→ **What to work on**: Copy out all lines in the material below that contain the string "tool".
---- Information shown
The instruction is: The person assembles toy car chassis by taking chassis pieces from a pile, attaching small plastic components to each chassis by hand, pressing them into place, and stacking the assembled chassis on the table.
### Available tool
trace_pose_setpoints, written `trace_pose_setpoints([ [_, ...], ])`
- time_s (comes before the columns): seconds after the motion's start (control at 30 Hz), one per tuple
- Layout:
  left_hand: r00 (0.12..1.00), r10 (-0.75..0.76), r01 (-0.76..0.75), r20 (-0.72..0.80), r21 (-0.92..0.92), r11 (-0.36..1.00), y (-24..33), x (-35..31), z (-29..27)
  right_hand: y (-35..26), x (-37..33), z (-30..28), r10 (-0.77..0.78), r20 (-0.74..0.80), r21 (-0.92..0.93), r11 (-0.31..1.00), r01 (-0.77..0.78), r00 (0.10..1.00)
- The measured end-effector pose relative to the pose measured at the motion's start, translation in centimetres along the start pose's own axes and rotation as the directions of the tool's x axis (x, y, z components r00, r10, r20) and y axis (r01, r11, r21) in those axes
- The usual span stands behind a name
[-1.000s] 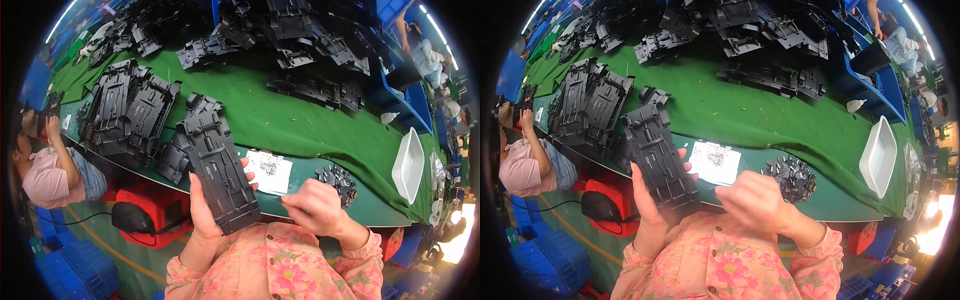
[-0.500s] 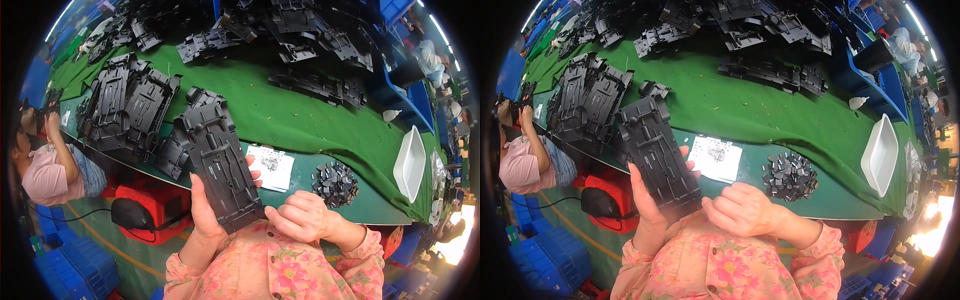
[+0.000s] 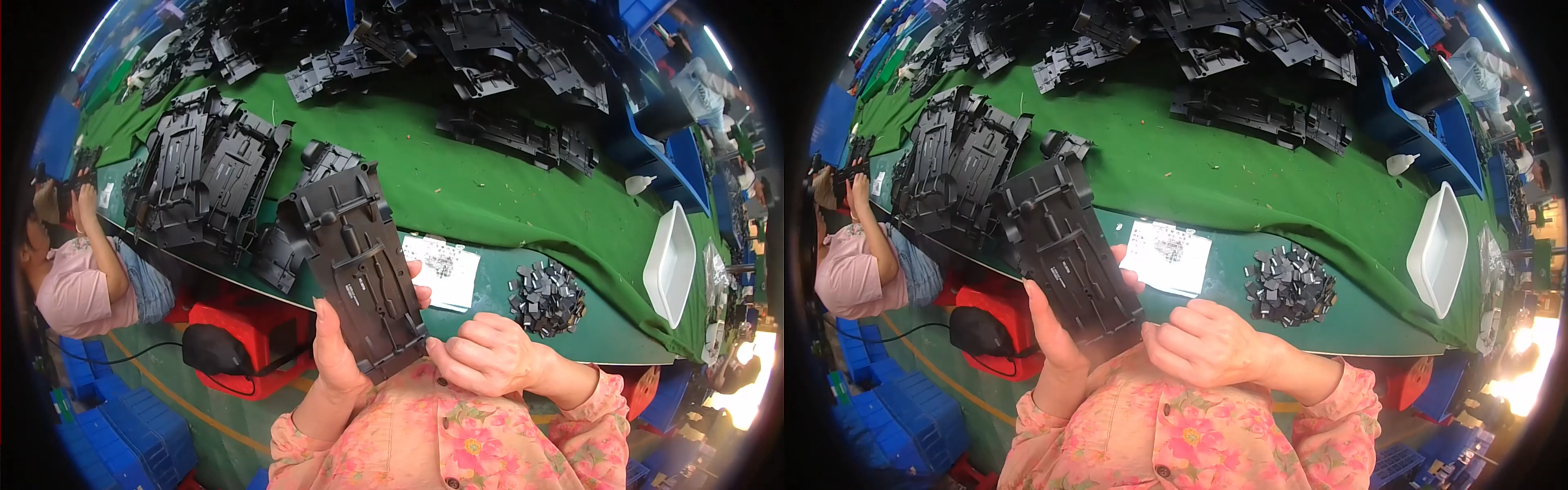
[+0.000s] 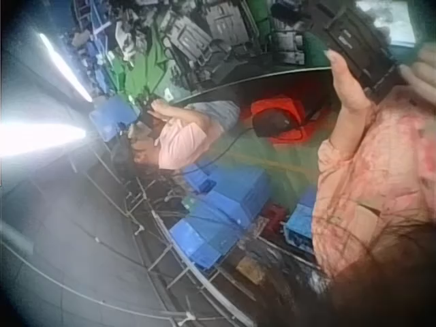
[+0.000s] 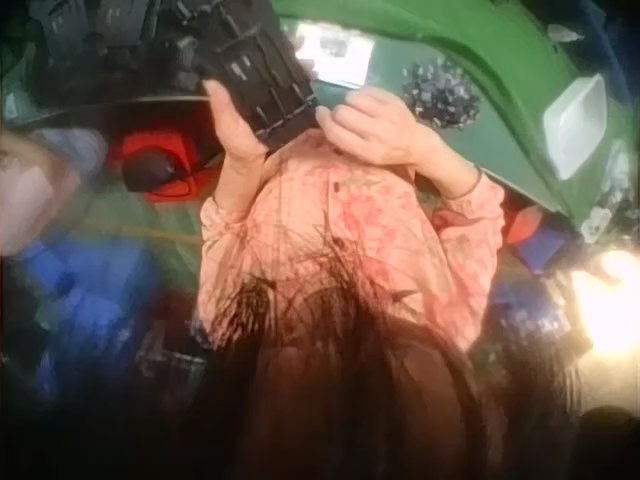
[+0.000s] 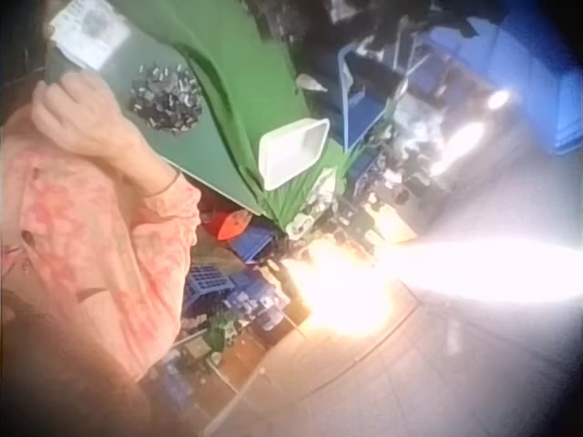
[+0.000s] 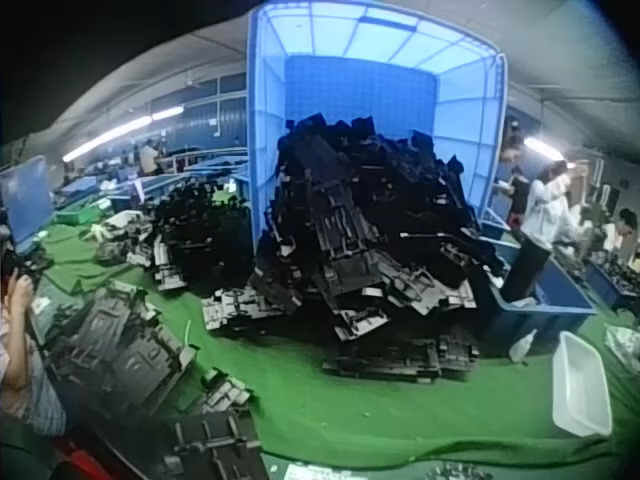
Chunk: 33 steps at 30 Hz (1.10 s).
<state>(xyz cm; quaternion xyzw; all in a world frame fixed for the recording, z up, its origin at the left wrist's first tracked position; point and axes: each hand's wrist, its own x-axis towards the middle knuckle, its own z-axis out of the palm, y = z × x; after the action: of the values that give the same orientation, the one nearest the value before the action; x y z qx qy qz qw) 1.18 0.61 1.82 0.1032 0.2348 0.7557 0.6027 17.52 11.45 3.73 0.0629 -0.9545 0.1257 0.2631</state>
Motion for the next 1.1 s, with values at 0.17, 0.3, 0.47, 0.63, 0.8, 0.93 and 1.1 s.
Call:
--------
→ **Reply**:
### Available tool
- The measured end-effector pose relative to the pose measured at the motion's start, translation in centimetres along the start pose's own axes and rotation as the directions of the tool's x axis (x, y, z components r00, r10, r20) and y axis (r01, r11, r21) in those axes

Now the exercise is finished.